### Information supplied
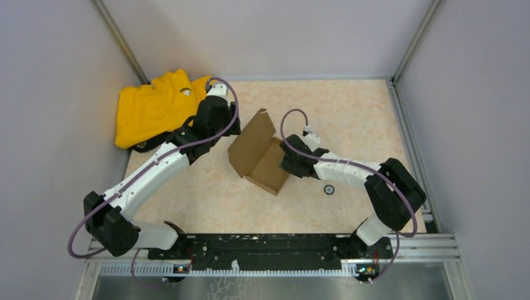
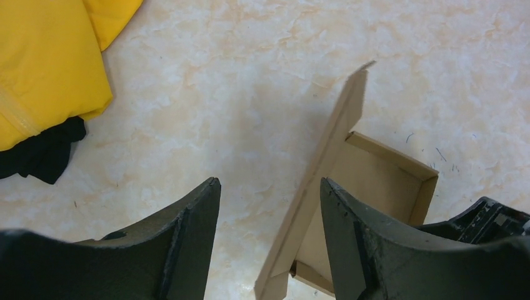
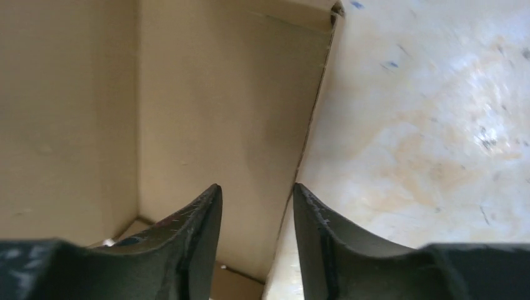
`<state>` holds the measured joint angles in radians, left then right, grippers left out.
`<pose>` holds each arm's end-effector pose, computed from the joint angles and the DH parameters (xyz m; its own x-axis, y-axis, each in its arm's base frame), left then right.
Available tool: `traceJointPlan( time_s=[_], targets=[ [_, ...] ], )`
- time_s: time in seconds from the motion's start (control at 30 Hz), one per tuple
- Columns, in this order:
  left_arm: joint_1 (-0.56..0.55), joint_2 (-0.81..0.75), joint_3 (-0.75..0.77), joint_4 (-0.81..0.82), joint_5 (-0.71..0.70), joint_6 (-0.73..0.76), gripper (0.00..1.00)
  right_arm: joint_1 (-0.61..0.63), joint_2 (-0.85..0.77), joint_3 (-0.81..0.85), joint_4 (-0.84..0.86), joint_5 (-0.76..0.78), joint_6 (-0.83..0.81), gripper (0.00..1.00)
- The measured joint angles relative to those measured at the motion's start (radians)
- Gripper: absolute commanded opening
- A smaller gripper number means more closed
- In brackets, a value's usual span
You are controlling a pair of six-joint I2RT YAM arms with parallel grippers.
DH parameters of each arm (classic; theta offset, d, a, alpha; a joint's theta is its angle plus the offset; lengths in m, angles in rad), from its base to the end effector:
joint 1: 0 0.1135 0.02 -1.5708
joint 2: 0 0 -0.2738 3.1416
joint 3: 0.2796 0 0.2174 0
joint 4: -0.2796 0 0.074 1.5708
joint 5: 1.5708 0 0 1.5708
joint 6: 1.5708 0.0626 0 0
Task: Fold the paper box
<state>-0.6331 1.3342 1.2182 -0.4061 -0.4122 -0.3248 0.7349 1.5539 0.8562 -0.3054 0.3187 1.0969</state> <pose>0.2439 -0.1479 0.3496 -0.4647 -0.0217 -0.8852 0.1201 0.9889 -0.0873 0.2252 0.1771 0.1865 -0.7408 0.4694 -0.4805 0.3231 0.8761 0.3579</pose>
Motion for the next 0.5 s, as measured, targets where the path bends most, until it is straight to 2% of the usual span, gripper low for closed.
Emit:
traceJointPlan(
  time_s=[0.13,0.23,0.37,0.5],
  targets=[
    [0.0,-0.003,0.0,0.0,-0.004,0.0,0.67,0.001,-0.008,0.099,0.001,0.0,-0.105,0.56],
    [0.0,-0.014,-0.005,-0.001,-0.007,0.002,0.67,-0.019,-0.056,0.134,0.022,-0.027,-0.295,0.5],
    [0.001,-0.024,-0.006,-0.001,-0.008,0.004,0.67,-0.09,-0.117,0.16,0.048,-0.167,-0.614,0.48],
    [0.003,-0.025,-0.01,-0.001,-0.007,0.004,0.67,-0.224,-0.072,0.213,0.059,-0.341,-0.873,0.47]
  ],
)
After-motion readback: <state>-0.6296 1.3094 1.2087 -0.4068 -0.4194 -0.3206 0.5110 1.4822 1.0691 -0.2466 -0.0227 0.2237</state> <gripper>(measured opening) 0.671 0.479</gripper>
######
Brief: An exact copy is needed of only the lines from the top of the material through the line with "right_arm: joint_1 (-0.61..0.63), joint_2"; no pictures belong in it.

Output:
`<state>` holds the measured joint angles in radians, left then right, grippers left out.
`<pose>` holds each arm's end-effector pose, computed from the joint angles and the DH parameters (xyz m; its own x-axis, y-axis, each in its arm's base frame), left then right.
Available tool: `traceJointPlan( time_s=[_], targets=[ [_, ...] ], )`
- time_s: time in seconds from the motion's start (control at 30 Hz), one per tuple
- Columns, in this order:
  left_arm: joint_1 (-0.56..0.55), joint_2 (-0.81..0.75), joint_3 (-0.75..0.77), joint_4 (-0.81..0.82), joint_5 (-0.71..0.70), joint_6 (-0.73..0.76), gripper (0.00..1.00)
  right_arm: joint_1 (-0.61..0.63), joint_2 (-0.85..0.77), joint_3 (-0.81..0.85), joint_4 (-0.84..0.86), joint_5 (-0.76..0.78), joint_6 (-0.83..0.81), gripper (0.00..1.00)

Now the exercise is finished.